Bottoms Up

 
Bottoms up
by Dick Mauer

Working in Niagara Falls in the early 80's, Jim Carroll and I checked out many visiting Canadian sailors at the Youngstown, NY Yacht Club. We usually found that all had complied with immigration inspection laws by phone call to the Queenston/Lewiston Bridge port of entry. This was the policy at the time, a swell idea foisted by the BUF DD Benny Ferro that was less than useless. If an arriving boat had an alien on board needing to be documented, it was up to them to travel to the bridge for the inspection. The caller would simply hang up without telling where he was calling from and they either left or continued drinking at the yacht club. I think it was Ferro's way of cutting down on overtime for Inspectors. Ferro also never believed that illegal entry by boat was much of a problem.

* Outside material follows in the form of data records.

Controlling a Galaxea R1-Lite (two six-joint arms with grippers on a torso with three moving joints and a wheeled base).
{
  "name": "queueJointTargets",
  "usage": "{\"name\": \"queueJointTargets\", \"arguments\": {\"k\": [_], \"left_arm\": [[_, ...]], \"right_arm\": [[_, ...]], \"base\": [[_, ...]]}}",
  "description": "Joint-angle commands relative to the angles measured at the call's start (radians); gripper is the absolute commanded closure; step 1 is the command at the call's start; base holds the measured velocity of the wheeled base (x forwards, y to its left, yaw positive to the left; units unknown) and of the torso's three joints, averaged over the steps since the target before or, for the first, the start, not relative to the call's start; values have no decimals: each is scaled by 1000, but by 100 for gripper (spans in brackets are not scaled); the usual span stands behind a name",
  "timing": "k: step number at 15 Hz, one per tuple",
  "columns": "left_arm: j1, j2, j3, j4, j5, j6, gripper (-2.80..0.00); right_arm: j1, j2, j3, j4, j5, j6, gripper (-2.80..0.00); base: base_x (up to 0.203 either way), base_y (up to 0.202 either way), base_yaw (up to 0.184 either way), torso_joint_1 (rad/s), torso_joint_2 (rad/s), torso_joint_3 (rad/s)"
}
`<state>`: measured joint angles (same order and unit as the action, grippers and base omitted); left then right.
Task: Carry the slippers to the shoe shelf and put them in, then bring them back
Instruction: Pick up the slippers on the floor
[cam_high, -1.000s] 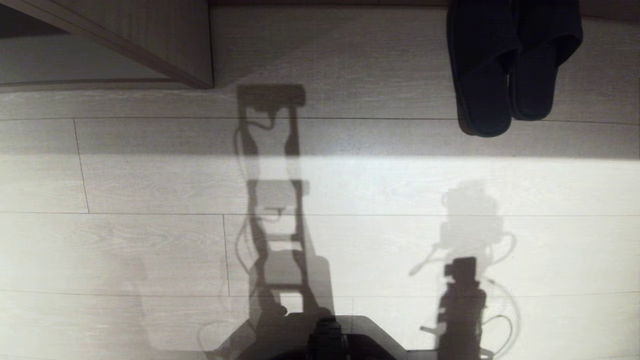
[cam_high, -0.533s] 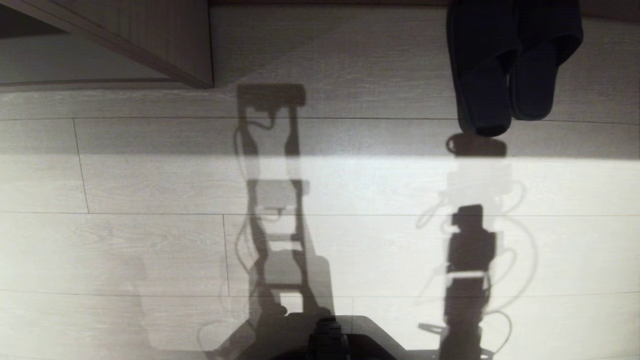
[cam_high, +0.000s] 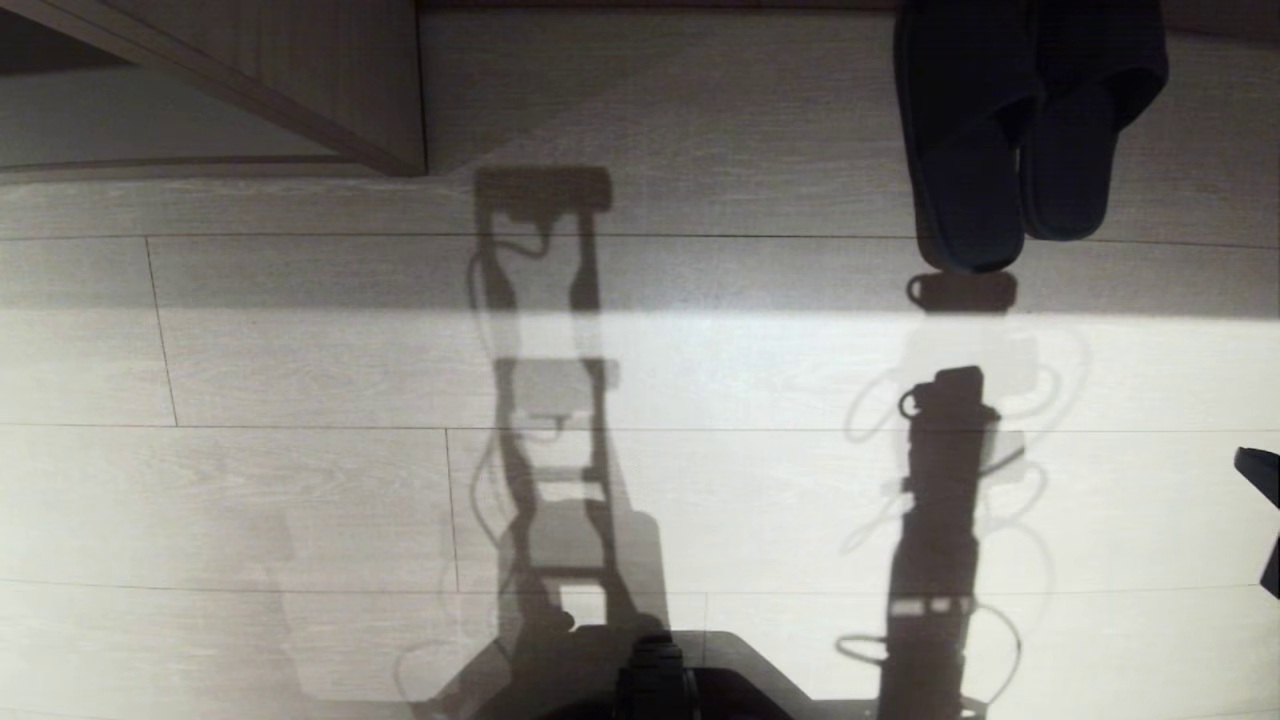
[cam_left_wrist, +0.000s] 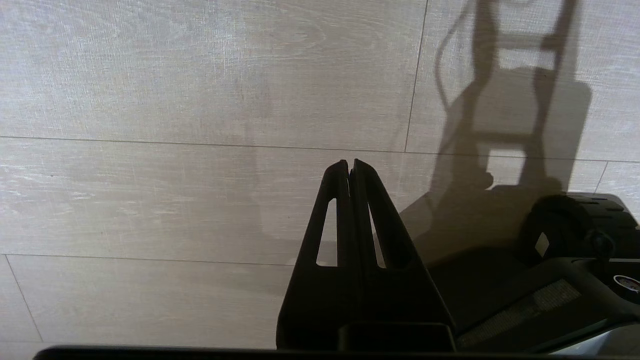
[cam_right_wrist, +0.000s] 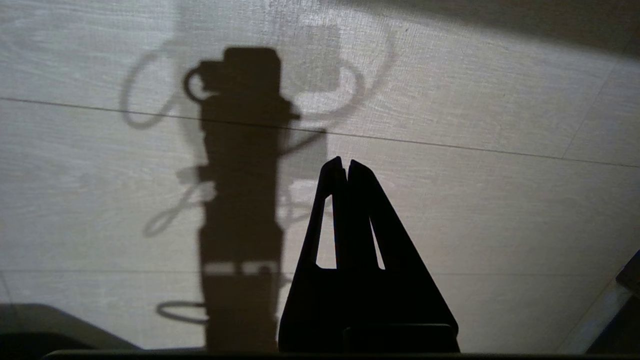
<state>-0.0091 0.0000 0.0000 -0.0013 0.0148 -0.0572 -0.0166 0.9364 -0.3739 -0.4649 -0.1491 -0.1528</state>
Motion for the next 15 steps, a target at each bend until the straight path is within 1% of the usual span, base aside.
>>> {"name": "queueJointTargets", "arguments": {"k": [1,2,4,7,10,13,15], "left_arm": [[0,0,0,0,1,-1,0],[0,0,0,0,1,-1,0],[0,0,0,0,1,-1,0],[0,0,0,0,1,-1,0],[0,0,0,0,1,-1,0],[0,0,0,0,1,-1,0],[0,0,0,0,1,-1,0]], "right_arm": [[-26,160,50,-216,-2,-4,0],[-36,209,54,-290,1,-5,0],[-49,253,56,-387,14,-7,0],[-57,409,47,-585,45,-6,0],[-62,561,-6,-770,56,27,0],[-71,667,-74,-874,65,48,0],[-72,683,-120,-887,66,71,0]], "base": [[0,0,0,0,0,0],[0,0,0,0,0,0],[0,0,0,0,0,0],[0,0,0,0,0,0],[0,0,0,0,0,0],[0,0,0,0,0,0],[0,0,0,0,0,0]]}}
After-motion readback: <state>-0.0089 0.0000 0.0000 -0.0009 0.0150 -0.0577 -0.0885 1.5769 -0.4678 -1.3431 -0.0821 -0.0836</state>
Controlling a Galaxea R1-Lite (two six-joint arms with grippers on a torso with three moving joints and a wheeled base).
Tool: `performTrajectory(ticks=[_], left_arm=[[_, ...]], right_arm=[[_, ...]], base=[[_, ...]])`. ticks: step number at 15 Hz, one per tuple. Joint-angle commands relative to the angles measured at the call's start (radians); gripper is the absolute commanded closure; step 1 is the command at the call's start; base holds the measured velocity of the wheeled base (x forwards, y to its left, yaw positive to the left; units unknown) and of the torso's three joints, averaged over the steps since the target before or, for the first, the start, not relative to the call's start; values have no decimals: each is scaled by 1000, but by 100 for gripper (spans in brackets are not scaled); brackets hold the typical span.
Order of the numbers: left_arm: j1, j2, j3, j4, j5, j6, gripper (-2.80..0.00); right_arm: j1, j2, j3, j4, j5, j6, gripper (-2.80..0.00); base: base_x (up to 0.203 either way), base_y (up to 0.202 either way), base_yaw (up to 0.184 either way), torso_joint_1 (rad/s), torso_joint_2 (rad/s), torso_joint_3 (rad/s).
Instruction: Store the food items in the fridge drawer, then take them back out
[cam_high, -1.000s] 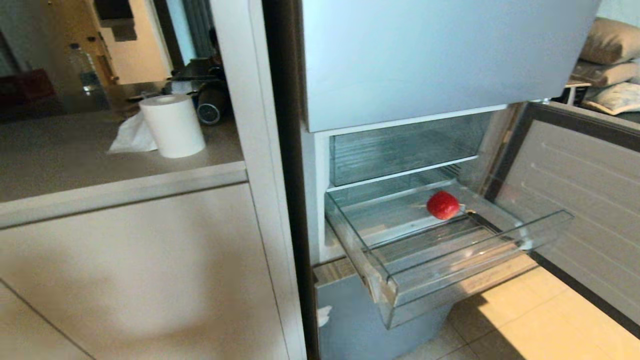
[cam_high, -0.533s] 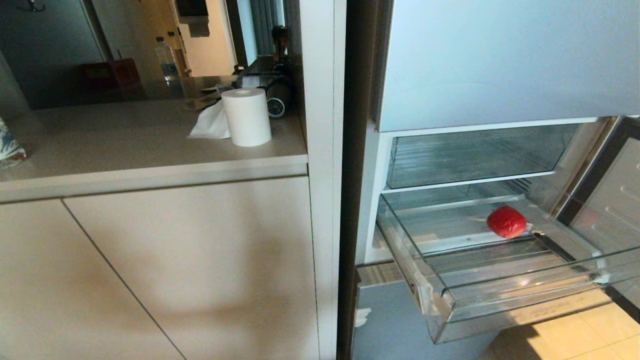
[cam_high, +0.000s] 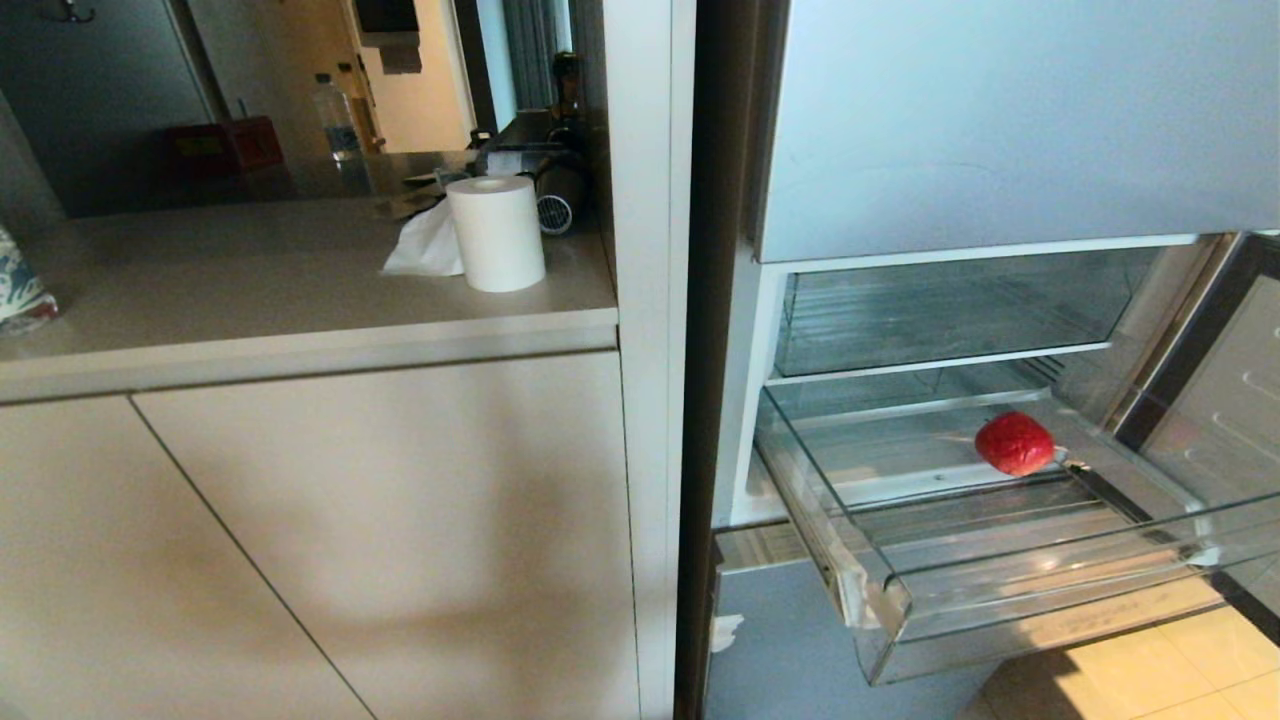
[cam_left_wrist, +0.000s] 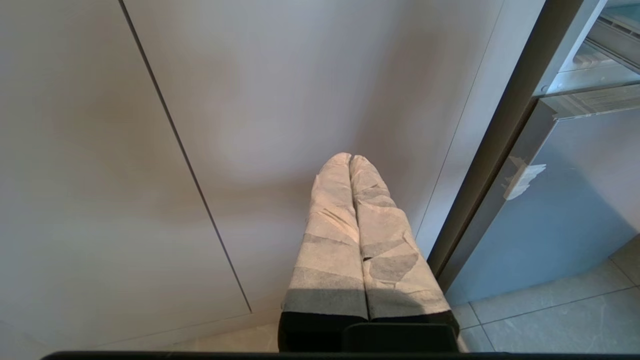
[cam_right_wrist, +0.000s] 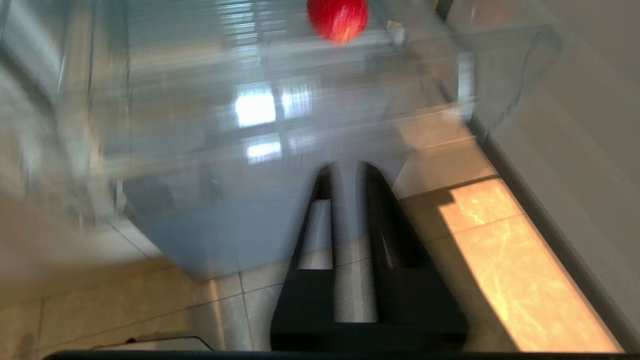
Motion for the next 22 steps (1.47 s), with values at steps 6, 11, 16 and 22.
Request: performTrajectory(ticks=[6, 11, 16, 22], left_arm=[[0, 0, 0, 0, 1, 0, 0], [0, 0, 0, 1, 1, 0, 0], [0, 0, 0, 2, 1, 1, 0], [0, 0, 0, 2, 1, 0, 0]], right_arm=[[-21, 778, -510, -11, -22, 40, -280], [-29, 1061, -660, -15, -20, 110, -280], [-66, 1222, -765, -15, -21, 125, -280], [-95, 1332, -844, -15, -21, 128, -280]], base=[[0, 0, 0, 0, 0, 0], [0, 0, 0, 0, 0, 0], [0, 0, 0, 0, 0, 0], [0, 0, 0, 0, 0, 0]])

Back to the story. Youngstown was a very small, picturesque town located high on the banks above the Niagara River and Jim lived close by. He had learned that the only liquor store in town had hired a guy to transport bottles and cases of booze down to the docks after it had been ordered by phone by the visiting sailors. The U.S. booze prices versus Canadian prices were dramatic and it was very profitable (probably commercial) to smuggle it back into Canada. We worked closely with the RCMP and they were interested in the booze smuggling, However, there was a snag in this info pipeline we discovered. Most of the sailors we checked out in this endeavor turned out to be Canadian cops and included a few RCMP officers. The statute, thankfully, has run.